Françoise RaffyPosted: march 11, 2014 / Modified: march 12, 2014
Picasso a eu ses périodes bleue, rose, cubiste, réaliste. Françoise Raffy, à travers la tauromachie, a expérimenté son colorisme intense, ses moments décoratifs simplifiés jusqu'aux limites du naïf.
Quand est il quelques années plus tard, quelques dizaines de toiles et d'expos nouvelles ?
Dans l'atelier, muleta, cape, banderilles, palettes, pinceaux sont toujours éparpillés comme après un récent combat. Silence de l'espace de création comme dans l'attente d'un nouvel affrontement.
A côté des tubes, des pots, des pigments, des documents, attendent les muscles, la sueur, les nerfs tendus sur les petites arènes de travail, face aux châssis en gradins.
Attente de la violence et de la sensualité vers la fin sous le soleil, le sacrifice sans l'autel.
Le noir rencontre toujours l'or, le rouge imbibe l'ocre du sable.
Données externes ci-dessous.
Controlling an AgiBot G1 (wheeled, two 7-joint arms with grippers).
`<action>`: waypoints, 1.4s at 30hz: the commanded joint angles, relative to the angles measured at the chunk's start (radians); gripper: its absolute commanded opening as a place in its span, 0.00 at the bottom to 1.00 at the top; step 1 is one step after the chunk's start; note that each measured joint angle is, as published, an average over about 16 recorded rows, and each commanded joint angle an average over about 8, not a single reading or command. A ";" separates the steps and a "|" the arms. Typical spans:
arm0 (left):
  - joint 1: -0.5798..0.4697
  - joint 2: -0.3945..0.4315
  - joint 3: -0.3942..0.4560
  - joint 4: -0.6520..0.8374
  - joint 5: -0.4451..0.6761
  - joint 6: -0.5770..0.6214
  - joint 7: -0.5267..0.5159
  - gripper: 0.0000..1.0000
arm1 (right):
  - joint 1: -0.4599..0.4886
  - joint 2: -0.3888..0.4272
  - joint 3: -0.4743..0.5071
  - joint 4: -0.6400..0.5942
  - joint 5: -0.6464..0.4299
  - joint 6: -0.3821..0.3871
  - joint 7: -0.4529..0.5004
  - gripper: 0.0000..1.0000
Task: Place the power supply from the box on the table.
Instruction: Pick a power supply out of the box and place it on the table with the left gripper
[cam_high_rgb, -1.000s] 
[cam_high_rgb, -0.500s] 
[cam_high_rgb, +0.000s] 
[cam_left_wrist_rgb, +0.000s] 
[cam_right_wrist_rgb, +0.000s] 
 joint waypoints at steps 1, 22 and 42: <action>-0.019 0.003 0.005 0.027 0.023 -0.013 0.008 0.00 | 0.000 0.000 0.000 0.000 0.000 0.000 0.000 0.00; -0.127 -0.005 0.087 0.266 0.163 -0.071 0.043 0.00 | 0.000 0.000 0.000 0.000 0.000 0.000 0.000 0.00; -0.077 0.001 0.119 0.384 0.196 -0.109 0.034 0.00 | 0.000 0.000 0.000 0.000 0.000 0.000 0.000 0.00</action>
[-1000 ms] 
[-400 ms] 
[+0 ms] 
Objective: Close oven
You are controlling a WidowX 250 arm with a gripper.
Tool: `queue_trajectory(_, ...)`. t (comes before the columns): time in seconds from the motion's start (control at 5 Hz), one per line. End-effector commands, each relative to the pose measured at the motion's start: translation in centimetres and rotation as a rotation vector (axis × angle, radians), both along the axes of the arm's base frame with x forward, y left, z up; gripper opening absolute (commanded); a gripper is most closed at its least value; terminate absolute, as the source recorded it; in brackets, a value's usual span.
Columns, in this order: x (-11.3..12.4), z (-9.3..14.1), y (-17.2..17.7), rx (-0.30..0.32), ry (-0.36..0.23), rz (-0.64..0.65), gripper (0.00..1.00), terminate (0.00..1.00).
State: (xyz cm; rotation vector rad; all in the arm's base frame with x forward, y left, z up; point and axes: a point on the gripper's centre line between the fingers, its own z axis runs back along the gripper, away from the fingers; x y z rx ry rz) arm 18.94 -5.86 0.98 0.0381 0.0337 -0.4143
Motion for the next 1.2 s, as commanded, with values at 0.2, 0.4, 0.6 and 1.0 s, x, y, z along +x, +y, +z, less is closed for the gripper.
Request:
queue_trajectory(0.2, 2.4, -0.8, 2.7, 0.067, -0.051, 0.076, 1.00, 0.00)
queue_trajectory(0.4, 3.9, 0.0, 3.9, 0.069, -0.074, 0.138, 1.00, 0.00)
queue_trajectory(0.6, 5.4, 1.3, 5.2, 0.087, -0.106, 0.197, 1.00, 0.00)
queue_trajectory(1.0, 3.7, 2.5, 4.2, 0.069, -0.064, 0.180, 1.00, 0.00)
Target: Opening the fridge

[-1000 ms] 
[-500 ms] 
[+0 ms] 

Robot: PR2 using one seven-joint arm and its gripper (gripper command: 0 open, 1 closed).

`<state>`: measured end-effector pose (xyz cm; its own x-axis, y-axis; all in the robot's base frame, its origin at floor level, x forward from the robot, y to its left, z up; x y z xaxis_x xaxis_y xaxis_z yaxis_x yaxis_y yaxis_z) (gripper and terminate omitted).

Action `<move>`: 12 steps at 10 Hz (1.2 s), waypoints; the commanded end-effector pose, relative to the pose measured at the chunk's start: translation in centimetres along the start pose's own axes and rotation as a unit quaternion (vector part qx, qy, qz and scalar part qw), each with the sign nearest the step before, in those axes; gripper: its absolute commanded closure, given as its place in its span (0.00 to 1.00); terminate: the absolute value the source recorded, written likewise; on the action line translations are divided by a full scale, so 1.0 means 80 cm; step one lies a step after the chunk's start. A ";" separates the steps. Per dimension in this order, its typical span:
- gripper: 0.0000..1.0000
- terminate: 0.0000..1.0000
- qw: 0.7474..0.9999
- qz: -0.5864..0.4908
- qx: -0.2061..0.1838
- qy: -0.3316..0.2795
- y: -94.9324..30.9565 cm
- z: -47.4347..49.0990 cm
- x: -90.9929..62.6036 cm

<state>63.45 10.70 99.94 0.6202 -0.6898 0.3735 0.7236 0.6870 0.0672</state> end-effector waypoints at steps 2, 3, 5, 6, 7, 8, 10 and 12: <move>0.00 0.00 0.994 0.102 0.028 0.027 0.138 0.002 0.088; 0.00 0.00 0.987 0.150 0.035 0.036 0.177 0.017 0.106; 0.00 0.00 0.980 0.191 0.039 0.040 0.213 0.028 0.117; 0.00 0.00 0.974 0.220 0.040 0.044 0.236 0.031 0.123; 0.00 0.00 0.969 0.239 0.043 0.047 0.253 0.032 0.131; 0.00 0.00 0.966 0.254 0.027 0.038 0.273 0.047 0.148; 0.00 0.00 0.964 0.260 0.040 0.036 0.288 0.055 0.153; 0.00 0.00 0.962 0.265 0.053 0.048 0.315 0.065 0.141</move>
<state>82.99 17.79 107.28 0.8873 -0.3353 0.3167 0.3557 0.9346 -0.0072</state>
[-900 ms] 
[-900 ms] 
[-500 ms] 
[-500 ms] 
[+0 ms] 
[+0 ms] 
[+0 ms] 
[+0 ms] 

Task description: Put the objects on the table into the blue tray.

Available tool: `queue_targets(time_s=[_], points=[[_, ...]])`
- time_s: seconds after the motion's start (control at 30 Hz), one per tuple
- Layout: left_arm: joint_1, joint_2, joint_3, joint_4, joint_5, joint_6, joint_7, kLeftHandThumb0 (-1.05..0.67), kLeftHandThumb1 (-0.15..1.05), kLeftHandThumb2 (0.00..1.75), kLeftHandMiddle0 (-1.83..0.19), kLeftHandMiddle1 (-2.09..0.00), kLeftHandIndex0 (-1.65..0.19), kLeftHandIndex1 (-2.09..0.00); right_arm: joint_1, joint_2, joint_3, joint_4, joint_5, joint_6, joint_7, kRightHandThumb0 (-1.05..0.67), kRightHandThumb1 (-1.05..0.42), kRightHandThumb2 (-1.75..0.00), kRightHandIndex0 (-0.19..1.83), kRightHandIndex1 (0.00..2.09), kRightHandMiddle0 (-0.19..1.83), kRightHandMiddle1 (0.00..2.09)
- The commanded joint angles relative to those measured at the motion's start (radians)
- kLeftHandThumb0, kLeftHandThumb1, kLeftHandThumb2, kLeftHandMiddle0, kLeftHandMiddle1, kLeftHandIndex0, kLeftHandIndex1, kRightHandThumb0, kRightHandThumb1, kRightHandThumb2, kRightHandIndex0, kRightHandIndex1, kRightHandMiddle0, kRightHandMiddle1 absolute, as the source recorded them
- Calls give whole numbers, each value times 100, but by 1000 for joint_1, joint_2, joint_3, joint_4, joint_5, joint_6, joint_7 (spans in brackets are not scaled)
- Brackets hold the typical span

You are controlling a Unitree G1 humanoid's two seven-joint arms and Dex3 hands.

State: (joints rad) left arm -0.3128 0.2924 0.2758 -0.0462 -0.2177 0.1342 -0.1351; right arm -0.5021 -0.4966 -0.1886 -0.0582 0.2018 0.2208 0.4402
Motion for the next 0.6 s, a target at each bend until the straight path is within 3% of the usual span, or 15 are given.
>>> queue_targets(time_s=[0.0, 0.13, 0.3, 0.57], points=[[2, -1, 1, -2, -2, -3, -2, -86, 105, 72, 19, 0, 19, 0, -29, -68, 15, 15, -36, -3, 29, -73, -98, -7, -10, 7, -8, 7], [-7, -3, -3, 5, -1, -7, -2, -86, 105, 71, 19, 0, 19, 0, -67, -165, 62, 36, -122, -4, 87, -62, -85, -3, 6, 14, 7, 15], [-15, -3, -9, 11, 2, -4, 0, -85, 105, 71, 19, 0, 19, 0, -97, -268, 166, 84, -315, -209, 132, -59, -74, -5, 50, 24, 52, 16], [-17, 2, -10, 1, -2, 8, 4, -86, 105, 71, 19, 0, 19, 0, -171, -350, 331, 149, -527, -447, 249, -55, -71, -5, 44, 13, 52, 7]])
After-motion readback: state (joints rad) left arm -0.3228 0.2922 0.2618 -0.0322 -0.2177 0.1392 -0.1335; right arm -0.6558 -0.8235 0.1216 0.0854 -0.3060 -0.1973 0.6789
Mais le cadrage a changé, la vision de l'artiste a changé, le regard se rapproche du détail. Le geste pictural est attentif. On retient encore plus son souffle. Il y a comme une sorte de ralenti baigné d'odeurs, de lumière. Les cris ont cessé autour de l'homme et du taureau. Qui contre qui ?
Le mot clé des nouvelles oeuvres est attente : attente avant l'action… Regards échangés… On se jauge… L'humain passe dans la bête… La bête regarde comme le toréador…
Alors le pinceau frotte la surface vierge, griffe comme le sabot qui fait voler les éclaboussures du sol.
Attirance-répulsion mais toujours attente-observation. Qui va toucher l'autre en premier ? Ralenti ? Oui, mais plus intense et plus profond que l'action. L'anecdote se sent moins dans ces nouvelles images au profit du plus important : l'échange de deux êtres qui se cherchent, qui vont se heurter sous le regard des belles qui dansent, qui ondulent, qui semblent oublier la mort à la fin de la fête.
Et le spectateur n'est plus hors du champ de bataille. Il s'est rapproché des deux combattants, il est avec eux dans le chassé-croisé des prunelles noires, du tissu et des poils.
On vit l'émotion, la tension personnellement. On devient un peu acteur. On ne peut plus s'échapper…
Les dernières toiles ne montrent plus nos émotions secrètes; elles sont nos pulsions intimes, scellées.
A quand les prochaines où nous sentirons purement, physiquement, profondément ce qu'est une corrida ? Encore l'attente mais pour nous mêmes ? Où nous serons dans la surface et non plus devant ?
Acteurs et non plus spectateurs ? Pas dans la surface mais derrière ?
Françoise Raffy se rapproche doucement de cette perspective, de ce moment où nous accepterons tout le rite.